### YOUR INSTRUCTIONS
Write out all records as given; omit images.

Source data:

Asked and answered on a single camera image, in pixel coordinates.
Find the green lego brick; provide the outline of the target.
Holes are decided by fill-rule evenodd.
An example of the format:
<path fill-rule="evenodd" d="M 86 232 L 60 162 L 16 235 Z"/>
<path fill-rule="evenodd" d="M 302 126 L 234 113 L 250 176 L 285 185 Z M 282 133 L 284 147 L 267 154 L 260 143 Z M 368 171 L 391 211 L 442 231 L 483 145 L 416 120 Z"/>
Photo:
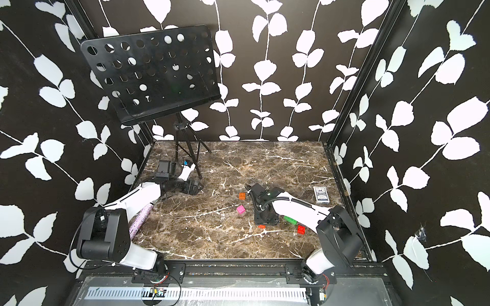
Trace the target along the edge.
<path fill-rule="evenodd" d="M 294 226 L 298 224 L 298 222 L 295 219 L 287 217 L 285 215 L 283 216 L 283 219 Z"/>

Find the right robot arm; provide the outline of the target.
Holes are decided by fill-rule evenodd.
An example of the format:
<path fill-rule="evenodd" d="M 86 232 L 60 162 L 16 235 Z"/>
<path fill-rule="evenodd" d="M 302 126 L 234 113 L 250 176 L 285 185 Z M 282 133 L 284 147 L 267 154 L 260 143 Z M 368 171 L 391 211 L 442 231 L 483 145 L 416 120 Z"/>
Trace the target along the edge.
<path fill-rule="evenodd" d="M 245 189 L 251 197 L 256 225 L 276 226 L 280 218 L 291 218 L 316 233 L 320 248 L 302 262 L 303 278 L 311 283 L 338 267 L 352 266 L 364 246 L 357 223 L 342 206 L 310 204 L 278 187 L 265 189 L 254 184 L 246 185 Z"/>

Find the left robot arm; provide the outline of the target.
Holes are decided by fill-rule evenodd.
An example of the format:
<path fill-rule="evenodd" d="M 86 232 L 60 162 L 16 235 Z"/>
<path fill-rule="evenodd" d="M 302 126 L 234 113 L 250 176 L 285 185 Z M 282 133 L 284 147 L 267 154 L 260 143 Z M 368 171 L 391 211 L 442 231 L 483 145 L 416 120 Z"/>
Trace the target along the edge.
<path fill-rule="evenodd" d="M 86 210 L 77 228 L 78 240 L 73 240 L 71 245 L 83 260 L 111 262 L 163 274 L 162 256 L 131 241 L 130 221 L 167 192 L 195 196 L 203 188 L 199 181 L 181 178 L 153 178 L 143 182 L 113 203 Z"/>

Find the red lego brick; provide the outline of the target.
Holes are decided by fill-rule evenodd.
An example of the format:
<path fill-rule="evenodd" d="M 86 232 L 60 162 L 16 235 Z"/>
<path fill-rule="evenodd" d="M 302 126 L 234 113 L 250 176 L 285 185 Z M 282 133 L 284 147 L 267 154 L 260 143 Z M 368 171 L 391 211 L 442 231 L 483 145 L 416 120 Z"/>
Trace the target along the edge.
<path fill-rule="evenodd" d="M 298 235 L 304 235 L 306 233 L 306 228 L 302 225 L 297 226 L 297 234 Z"/>

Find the pink lego brick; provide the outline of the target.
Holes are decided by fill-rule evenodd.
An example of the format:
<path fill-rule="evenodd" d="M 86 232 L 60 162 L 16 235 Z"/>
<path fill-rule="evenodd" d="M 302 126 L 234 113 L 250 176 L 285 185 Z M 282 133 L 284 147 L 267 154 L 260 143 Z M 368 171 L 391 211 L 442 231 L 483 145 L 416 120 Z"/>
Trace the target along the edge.
<path fill-rule="evenodd" d="M 239 215 L 243 215 L 245 212 L 246 212 L 246 209 L 245 209 L 245 207 L 243 205 L 240 205 L 240 206 L 237 207 L 237 213 Z"/>

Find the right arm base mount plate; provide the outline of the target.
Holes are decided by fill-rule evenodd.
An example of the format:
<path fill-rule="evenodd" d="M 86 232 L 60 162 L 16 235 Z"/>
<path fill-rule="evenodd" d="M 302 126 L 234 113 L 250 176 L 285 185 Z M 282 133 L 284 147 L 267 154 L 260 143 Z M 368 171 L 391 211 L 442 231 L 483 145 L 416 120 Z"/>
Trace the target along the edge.
<path fill-rule="evenodd" d="M 305 286 L 326 286 L 337 284 L 334 269 L 327 269 L 322 273 L 315 274 L 302 263 L 290 263 L 285 265 L 284 277 L 288 284 L 299 284 Z"/>

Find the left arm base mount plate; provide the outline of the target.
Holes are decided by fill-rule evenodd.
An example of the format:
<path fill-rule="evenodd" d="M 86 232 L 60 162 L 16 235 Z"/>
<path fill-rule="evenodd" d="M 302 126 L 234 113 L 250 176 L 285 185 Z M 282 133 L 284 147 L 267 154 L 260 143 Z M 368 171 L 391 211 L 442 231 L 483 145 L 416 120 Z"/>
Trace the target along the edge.
<path fill-rule="evenodd" d="M 163 265 L 157 266 L 152 270 L 136 269 L 131 279 L 131 283 L 152 286 L 163 282 L 164 278 L 171 278 L 176 280 L 179 284 L 182 284 L 185 271 L 185 263 L 166 261 Z"/>

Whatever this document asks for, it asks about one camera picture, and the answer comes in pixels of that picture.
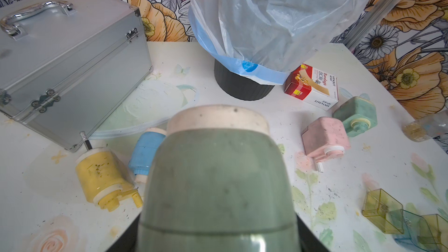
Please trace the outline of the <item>blue pencil sharpener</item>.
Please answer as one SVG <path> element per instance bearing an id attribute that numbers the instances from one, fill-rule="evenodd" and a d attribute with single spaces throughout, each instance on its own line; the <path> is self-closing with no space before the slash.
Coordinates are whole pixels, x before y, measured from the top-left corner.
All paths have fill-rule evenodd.
<path id="1" fill-rule="evenodd" d="M 164 129 L 148 128 L 138 139 L 128 163 L 136 184 L 147 182 L 156 151 L 165 138 Z"/>

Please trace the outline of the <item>blue transparent shavings tray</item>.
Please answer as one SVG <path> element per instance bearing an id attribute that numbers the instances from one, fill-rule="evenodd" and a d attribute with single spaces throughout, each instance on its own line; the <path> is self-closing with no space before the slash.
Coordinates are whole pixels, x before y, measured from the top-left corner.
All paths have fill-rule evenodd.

### OUTPUT OF THE EXERCISE
Asked and answered on a single camera image, in pixel coordinates.
Find the green lego brick; provide the outline of the target.
Holes are decided by fill-rule evenodd.
An example of the format:
<path fill-rule="evenodd" d="M 86 232 L 60 162 L 16 235 Z"/>
<path fill-rule="evenodd" d="M 302 126 L 234 113 L 250 176 L 285 185 Z M 282 133 L 284 147 L 267 154 L 260 143 Z M 368 171 L 391 211 L 442 231 L 483 145 L 416 120 Z"/>
Photo:
Trace the target along the edge.
<path fill-rule="evenodd" d="M 294 226 L 298 224 L 298 222 L 295 219 L 287 217 L 285 215 L 283 216 L 283 219 Z"/>

Find the right robot arm; provide the outline of the target.
Holes are decided by fill-rule evenodd.
An example of the format:
<path fill-rule="evenodd" d="M 86 232 L 60 162 L 16 235 Z"/>
<path fill-rule="evenodd" d="M 302 126 L 234 113 L 250 176 L 285 185 Z M 282 133 L 284 147 L 267 154 L 260 143 Z M 368 171 L 391 211 L 442 231 L 483 145 L 416 120 Z"/>
Trace the target along the edge.
<path fill-rule="evenodd" d="M 245 189 L 251 197 L 256 225 L 276 226 L 280 218 L 291 218 L 316 233 L 320 248 L 302 262 L 303 278 L 311 283 L 338 267 L 352 266 L 364 246 L 357 223 L 342 206 L 310 204 L 278 187 L 265 189 L 254 184 L 246 185 Z"/>

Find the left robot arm; provide the outline of the target.
Holes are decided by fill-rule evenodd.
An example of the format:
<path fill-rule="evenodd" d="M 86 232 L 60 162 L 16 235 Z"/>
<path fill-rule="evenodd" d="M 302 126 L 234 113 L 250 176 L 285 185 Z M 282 133 L 284 147 L 267 154 L 260 143 Z M 368 171 L 391 211 L 442 231 L 483 145 L 416 120 Z"/>
Trace the target along the edge.
<path fill-rule="evenodd" d="M 86 210 L 77 228 L 78 240 L 73 240 L 71 245 L 83 260 L 111 262 L 163 274 L 162 256 L 131 241 L 130 221 L 167 192 L 195 196 L 203 188 L 199 181 L 181 178 L 153 178 L 143 182 L 113 203 Z"/>

Find the red lego brick; provide the outline of the target.
Holes are decided by fill-rule evenodd.
An example of the format:
<path fill-rule="evenodd" d="M 86 232 L 60 162 L 16 235 Z"/>
<path fill-rule="evenodd" d="M 302 126 L 234 113 L 250 176 L 285 185 Z M 282 133 L 284 147 L 267 154 L 260 143 Z M 368 171 L 391 211 L 442 231 L 483 145 L 416 120 Z"/>
Trace the target along the edge.
<path fill-rule="evenodd" d="M 298 235 L 304 235 L 306 233 L 306 228 L 302 225 L 297 226 L 297 234 Z"/>

Find the pink lego brick; provide the outline of the target.
Holes are decided by fill-rule evenodd.
An example of the format:
<path fill-rule="evenodd" d="M 86 232 L 60 162 L 16 235 Z"/>
<path fill-rule="evenodd" d="M 302 126 L 234 113 L 250 176 L 285 185 Z M 282 133 L 284 147 L 267 154 L 260 143 Z M 368 171 L 391 211 L 442 231 L 483 145 L 416 120 Z"/>
Trace the target along the edge.
<path fill-rule="evenodd" d="M 239 215 L 243 215 L 245 212 L 246 212 L 246 209 L 245 209 L 245 207 L 243 205 L 240 205 L 240 206 L 237 207 L 237 213 Z"/>

Find the right arm base mount plate; provide the outline of the target.
Holes are decided by fill-rule evenodd.
An example of the format:
<path fill-rule="evenodd" d="M 86 232 L 60 162 L 16 235 Z"/>
<path fill-rule="evenodd" d="M 302 126 L 234 113 L 250 176 L 285 185 Z M 282 133 L 284 147 L 267 154 L 260 143 Z M 368 171 L 391 211 L 442 231 L 483 145 L 416 120 Z"/>
Trace the target along the edge.
<path fill-rule="evenodd" d="M 305 286 L 326 286 L 337 284 L 334 269 L 327 269 L 322 273 L 315 274 L 302 263 L 290 263 L 285 265 L 284 277 L 288 284 L 299 284 Z"/>

Find the left arm base mount plate; provide the outline of the target.
Holes are decided by fill-rule evenodd.
An example of the format:
<path fill-rule="evenodd" d="M 86 232 L 60 162 L 16 235 Z"/>
<path fill-rule="evenodd" d="M 302 126 L 234 113 L 250 176 L 285 185 Z M 282 133 L 284 147 L 267 154 L 260 143 Z M 368 171 L 391 211 L 442 231 L 483 145 L 416 120 Z"/>
Trace the target along the edge.
<path fill-rule="evenodd" d="M 163 265 L 157 266 L 152 270 L 136 269 L 131 279 L 131 283 L 152 286 L 163 282 L 164 278 L 171 278 L 176 280 L 179 284 L 182 284 L 185 271 L 185 263 L 166 261 Z"/>

Whatever this document asks for, it asks about one camera picture, and the answer comes in pixels of that picture.
Please trace the outline of the <item>blue pencil sharpener</item>.
Please answer as one SVG <path> element per instance bearing an id attribute that numbers the instances from one, fill-rule="evenodd" and a d attribute with single spaces throughout, each instance on its own line; the <path> is self-closing with no space before the slash.
Coordinates are whole pixels, x before y, measured from the top-left corner.
All paths have fill-rule evenodd.
<path id="1" fill-rule="evenodd" d="M 164 129 L 148 128 L 138 139 L 128 163 L 136 184 L 147 182 L 156 151 L 165 138 Z"/>

Please trace the outline of the <item>blue transparent shavings tray</item>.
Please answer as one SVG <path> element per instance bearing an id attribute that numbers the instances from one, fill-rule="evenodd" and a d attribute with single spaces throughout, each instance on its own line; the <path> is self-closing with no space before the slash.
Coordinates are whole pixels, x before y, measured from the top-left corner.
All paths have fill-rule evenodd.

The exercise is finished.